▸ **REQUIRED ACTION**
All lines of the data shown below should be output exactly as they stand.
%%
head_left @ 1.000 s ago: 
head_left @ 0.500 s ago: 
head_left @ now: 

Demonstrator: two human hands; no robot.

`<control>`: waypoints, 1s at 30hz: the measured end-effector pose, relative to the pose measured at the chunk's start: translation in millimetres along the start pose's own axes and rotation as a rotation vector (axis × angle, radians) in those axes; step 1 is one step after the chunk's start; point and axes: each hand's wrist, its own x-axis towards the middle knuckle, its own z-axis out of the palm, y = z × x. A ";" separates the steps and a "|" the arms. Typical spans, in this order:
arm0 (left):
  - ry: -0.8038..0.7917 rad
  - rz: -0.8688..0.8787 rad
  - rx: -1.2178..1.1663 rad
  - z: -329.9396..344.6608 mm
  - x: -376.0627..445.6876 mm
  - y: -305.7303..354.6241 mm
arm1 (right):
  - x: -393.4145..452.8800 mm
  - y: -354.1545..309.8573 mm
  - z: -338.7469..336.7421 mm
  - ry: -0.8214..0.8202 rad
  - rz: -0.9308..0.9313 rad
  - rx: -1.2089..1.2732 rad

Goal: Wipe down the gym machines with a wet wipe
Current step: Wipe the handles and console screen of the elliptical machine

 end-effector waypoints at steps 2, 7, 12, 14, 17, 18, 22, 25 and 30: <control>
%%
▸ **SOLUTION TO THIS EXERCISE**
head_left @ 1.000 s ago: 
head_left @ 0.500 s ago: 
head_left @ now: 

Demonstrator: two human hands; no robot.

`<control>`: waypoints, 1s at 30hz: the measured end-effector pose, relative to the pose measured at the chunk's start: translation in millimetres along the start pose's own axes and rotation as a rotation vector (axis × angle, radians) in those axes; step 1 is one step after the chunk's start; point and axes: each hand's wrist, its own x-axis towards the middle knuckle, its own z-axis out of the palm, y = z × x. A ";" separates the steps and a "|" the arms. Typical spans, in this order:
arm0 (left):
  - ry: -0.8038..0.7917 rad
  - rz: -0.8688..0.8787 rad
  - rx: -1.2178..1.1663 rad
  - z: -329.9396..344.6608 mm
  - x: -376.0627..445.6876 mm
  - y: -305.7303..354.6241 mm
arm1 (right):
  - x: -393.4145..452.8800 mm
  - y: -354.1545..309.8573 mm
  - z: -338.7469..336.7421 mm
  - ry: -0.8214..0.8202 rad
  - rz: -0.9308..0.9313 rad
  - rx: -1.2089..1.2732 rad

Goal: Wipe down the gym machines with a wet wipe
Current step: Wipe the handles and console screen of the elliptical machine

 end-effector waypoints at steps 2, 7, 12, 14, 17, 18, 22, 25 and 30: <control>

Work on this exercise has been finished.